A classic example: you choose a reasonable architecture for the current traffic level, and months later user growth reveals bottlenecks that did not previously exist.
The debt does not stem from bad practices, but from learning and product evolution. It is a signal that the business is changing and that you need to adjust the technical foundation to support new scale or complexity.
DORA metrics that make technical debt visible
In DevOps, DORA (DevOps Research and Assessment) metrics are indicators that measure the balance between system stability and delivery speed.
Beyond identifying bottlenecks, these metrics help classify the maturity of a development team, as they act as signals of efficiency and responsiveness to incidents or change implementation.
When these metrics degrade, technical debt is almost always behind it: fragile processes, complex architectures, or lack of automation. Indirectly, they are used to measure accumulated issues and their impact on delivery.
Change Failure Rate (CFR)
Measures the percentage of deployments that result in incidents, rollbacks, or hotfixes required to restore system stability. A high rate indicates that your code, architecture, or testing cannot support the current pace of business change.
- Fragile modules.
- Hidden dependencies.
- Lack of automated testing.
- Inconsistent environments.
Use this metric to prioritize which parts of the system require refactoring, better test coverage, or increased observability. The goal is to reduce failures and turn each incident into actionable insight on where your debt is concentrated.

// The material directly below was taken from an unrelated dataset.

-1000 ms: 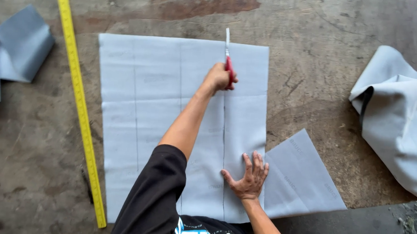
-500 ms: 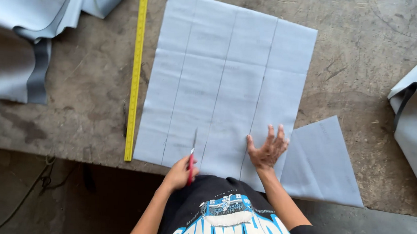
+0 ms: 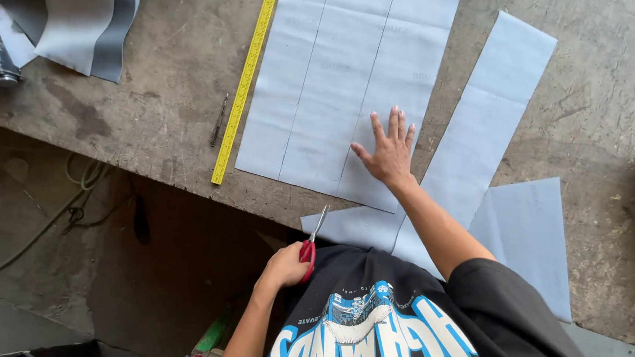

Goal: The person measures a large sheet of light gray fabric using a yellow tape measure and marks it with a pen. They then use red-handled scissors to cut the fabric along the marked lines into several long strips.

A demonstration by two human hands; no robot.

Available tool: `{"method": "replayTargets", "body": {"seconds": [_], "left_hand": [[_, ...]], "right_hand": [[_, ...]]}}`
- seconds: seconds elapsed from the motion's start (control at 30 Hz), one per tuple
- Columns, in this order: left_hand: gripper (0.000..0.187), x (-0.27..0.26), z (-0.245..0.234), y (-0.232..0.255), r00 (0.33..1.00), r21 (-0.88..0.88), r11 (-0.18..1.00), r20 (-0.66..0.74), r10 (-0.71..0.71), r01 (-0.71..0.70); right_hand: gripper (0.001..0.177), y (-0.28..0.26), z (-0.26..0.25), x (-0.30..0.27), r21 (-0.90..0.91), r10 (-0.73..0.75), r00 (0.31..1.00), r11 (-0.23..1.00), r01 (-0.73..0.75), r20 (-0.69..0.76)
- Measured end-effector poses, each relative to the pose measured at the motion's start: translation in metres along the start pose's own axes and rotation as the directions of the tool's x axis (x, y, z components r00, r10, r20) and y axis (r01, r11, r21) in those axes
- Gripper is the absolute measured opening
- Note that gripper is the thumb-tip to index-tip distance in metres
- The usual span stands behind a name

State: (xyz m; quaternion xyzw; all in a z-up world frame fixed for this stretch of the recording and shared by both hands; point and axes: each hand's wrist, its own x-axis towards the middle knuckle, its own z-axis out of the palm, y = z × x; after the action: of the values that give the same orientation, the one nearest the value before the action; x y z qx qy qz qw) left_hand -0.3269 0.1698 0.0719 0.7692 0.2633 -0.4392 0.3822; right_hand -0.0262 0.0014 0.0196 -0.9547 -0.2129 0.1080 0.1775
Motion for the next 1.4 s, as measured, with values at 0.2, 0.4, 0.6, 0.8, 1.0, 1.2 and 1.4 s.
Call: {"method": "replayTargets", "body": {"seconds": [0.2,0.4,0.6,0.8,1.0,1.2,1.4], "left_hand": [[0.036,0.013,0.0,0.045,0.998,-0.04,0.999,-0.061,0.019,-0.021],[0.033,0.024,0.001,0.066,0.994,-0.063,0.997,-0.111,0.025,-0.032],[0.037,0.004,-0.003,0.087,0.998,-0.286,0.956,-0.035,0.053,-0.06],[0.039,0.025,0.001,0.081,0.998,-0.375,0.925,0.002,0.062,-0.056],[0.029,0.02,0.0,0.086,0.998,-0.366,0.929,-0.032,0.051,-0.059],[0.026,0.003,-0.018,0.105,0.999,-0.297,0.954,-0.024,0.035,-0.041],[0.026,0.005,-0.03,0.113,0.999,-0.214,0.976,0.026,0.047,-0.04]], "right_hand": [[0.086,0.01,0.023,-0.084,0.053,-0.238,0.971,0.97,0.237,0.014],[0.062,0.009,0.048,-0.133,0.099,-0.315,0.948,0.943,0.319,-0.048],[0.033,0.001,0.043,-0.127,0.553,0.24,0.858,0.679,-0.482,0.454],[0.061,-0.016,0.055,-0.139,0.503,0.114,0.499,-0.011,-0.864,0.859],[0.028,-0.042,0.033,-0.12,0.619,0.194,0.59,-0.327,-0.714,0.784],[0.027,-0.04,0.047,-0.118,0.649,0.293,0.581,-0.292,-0.702,0.76],[0.031,-0.045,0.036,-0.118,0.674,0.333,0.592,-0.244,-0.697,0.734]]}}
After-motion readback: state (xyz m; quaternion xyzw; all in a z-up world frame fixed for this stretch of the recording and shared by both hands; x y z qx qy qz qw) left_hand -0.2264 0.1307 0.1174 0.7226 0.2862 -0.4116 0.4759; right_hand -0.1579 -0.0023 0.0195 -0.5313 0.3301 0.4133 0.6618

Mean Time to Recovery (MTTR)
This measures how long it takes to restore service after an outage or production failure. It does not prevent errors, but it reveals how prepared you are to respond when technical debt becomes a heavy obstacle.
Reducing this time requires investment in:
- Observability.
- Automated rollbacks.
- Runbook documentation.
- Incident response training.
Lead Time for Changes (LTFC)
Shows the time elapsed from a code change to its deployment in production. This indicator evaluates organizational agility by showing how quickly you respond to incidents, customer feedback, and changes in business goals.
- Module simplification.
- Improved API design.
- Greater automation in your delivery pipeline.
Deployment time
This is the duration of the process required to deploy changes to production, from the moment they are ready until they are effective. The shorter the time, the higher the team’s performance, as it can execute multiple successful deployments in short cycles.
Optimizing this time involves simplifying deployment architecture, improving scripts, standardizing configurations, and strengthening CI/CD infrastructure.